#### WORK REQUIRED
Total the lines of the entries below that hold the string "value", then write only that total.

(Records from a collection)
—————

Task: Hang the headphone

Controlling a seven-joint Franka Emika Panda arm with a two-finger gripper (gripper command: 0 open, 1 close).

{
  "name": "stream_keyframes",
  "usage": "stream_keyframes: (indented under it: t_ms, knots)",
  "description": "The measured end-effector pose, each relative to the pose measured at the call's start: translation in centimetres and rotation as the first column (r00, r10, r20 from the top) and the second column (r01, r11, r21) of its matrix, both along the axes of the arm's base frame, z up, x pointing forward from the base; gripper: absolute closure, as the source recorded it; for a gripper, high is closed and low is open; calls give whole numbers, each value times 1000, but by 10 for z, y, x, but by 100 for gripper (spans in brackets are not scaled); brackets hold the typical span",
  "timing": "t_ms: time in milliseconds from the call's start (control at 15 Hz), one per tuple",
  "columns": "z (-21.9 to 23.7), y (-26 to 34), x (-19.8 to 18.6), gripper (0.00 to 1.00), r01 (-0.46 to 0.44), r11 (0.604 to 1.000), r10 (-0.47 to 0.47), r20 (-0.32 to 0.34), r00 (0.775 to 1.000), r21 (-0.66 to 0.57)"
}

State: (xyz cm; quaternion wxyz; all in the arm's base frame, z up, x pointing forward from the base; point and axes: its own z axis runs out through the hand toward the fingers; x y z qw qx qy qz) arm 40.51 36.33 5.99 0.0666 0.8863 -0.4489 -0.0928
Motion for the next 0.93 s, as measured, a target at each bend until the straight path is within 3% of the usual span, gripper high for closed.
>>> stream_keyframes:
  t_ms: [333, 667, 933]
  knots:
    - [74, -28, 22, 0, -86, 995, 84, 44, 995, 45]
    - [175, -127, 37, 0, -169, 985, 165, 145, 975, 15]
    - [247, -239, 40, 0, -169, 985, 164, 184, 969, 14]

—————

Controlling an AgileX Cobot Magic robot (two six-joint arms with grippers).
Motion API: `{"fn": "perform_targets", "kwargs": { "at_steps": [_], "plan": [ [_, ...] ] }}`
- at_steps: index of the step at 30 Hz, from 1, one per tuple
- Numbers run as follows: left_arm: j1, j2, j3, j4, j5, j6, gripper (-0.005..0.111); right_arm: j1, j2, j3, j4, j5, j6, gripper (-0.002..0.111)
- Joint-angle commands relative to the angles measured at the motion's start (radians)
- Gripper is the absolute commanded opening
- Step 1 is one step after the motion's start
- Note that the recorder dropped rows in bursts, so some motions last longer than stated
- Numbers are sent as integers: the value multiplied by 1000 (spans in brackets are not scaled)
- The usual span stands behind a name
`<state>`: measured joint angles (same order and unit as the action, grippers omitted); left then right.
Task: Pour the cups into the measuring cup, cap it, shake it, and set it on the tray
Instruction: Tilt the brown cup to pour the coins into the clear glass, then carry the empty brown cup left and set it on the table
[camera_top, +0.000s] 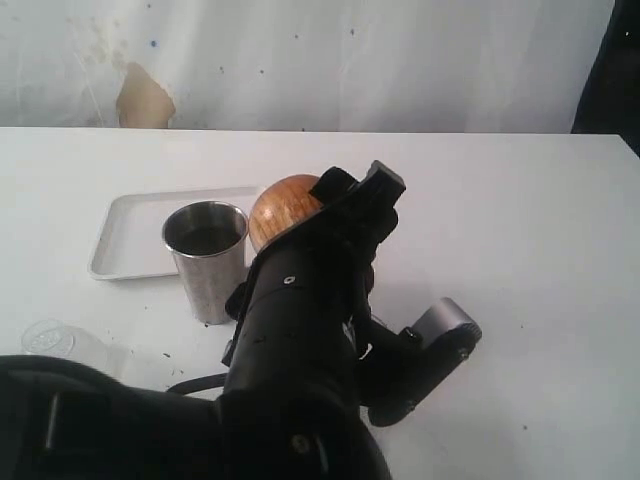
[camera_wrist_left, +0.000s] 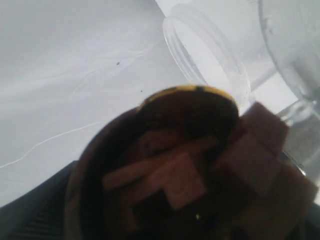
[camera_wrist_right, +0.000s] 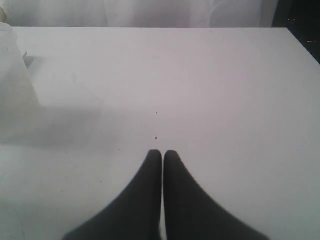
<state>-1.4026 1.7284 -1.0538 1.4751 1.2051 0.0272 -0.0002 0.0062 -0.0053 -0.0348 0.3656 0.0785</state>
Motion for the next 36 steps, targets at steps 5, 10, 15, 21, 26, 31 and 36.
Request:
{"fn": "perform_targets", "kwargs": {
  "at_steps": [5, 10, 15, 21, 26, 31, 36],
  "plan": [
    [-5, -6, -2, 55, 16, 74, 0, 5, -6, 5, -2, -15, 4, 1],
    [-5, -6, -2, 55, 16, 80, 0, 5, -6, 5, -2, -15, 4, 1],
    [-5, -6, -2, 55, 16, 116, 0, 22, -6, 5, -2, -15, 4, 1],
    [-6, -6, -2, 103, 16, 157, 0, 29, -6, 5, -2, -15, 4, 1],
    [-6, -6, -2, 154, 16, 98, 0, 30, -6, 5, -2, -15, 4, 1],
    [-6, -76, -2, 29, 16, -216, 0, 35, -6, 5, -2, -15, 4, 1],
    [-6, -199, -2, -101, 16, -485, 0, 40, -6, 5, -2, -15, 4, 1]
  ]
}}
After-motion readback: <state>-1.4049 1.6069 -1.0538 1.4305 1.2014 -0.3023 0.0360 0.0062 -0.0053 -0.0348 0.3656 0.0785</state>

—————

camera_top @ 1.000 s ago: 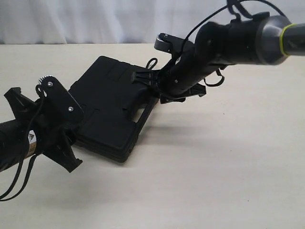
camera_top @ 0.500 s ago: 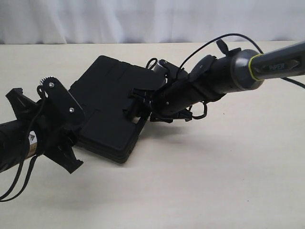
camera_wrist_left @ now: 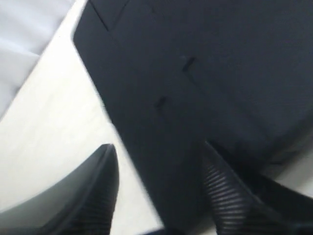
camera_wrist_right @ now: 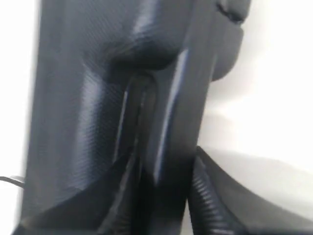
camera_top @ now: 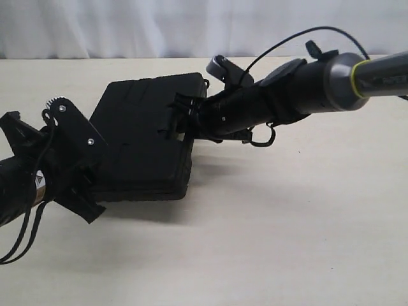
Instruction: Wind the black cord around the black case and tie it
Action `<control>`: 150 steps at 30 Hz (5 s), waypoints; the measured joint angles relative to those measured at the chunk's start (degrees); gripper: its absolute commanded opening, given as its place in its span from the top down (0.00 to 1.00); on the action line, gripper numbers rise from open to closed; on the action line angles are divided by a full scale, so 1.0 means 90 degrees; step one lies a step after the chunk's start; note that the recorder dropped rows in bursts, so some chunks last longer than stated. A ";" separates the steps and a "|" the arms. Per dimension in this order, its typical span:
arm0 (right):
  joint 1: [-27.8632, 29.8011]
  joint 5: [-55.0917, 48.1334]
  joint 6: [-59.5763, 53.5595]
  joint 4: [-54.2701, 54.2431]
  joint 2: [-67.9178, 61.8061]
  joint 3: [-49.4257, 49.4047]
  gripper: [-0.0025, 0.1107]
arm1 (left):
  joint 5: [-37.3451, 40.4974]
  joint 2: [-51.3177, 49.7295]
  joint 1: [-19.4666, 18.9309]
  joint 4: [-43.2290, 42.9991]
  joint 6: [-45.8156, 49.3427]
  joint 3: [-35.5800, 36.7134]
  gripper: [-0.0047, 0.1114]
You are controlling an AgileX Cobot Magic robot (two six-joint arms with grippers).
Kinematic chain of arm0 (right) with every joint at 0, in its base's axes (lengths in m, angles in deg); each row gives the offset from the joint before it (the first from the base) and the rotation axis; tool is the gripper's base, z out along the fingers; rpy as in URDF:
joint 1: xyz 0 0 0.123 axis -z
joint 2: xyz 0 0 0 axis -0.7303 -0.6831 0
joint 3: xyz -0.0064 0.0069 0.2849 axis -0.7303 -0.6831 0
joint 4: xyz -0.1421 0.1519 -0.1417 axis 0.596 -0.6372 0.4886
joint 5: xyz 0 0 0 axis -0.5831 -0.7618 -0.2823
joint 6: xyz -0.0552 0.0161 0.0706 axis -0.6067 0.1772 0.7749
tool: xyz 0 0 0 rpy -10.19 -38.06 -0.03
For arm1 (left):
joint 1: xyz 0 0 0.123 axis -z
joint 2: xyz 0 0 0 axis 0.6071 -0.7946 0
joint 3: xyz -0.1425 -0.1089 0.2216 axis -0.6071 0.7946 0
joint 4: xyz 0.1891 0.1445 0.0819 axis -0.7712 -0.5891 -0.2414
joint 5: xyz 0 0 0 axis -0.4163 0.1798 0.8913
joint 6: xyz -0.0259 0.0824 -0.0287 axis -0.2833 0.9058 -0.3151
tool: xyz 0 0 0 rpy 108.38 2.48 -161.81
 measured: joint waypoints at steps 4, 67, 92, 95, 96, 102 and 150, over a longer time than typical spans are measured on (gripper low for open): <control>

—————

#### TASK RESULT
2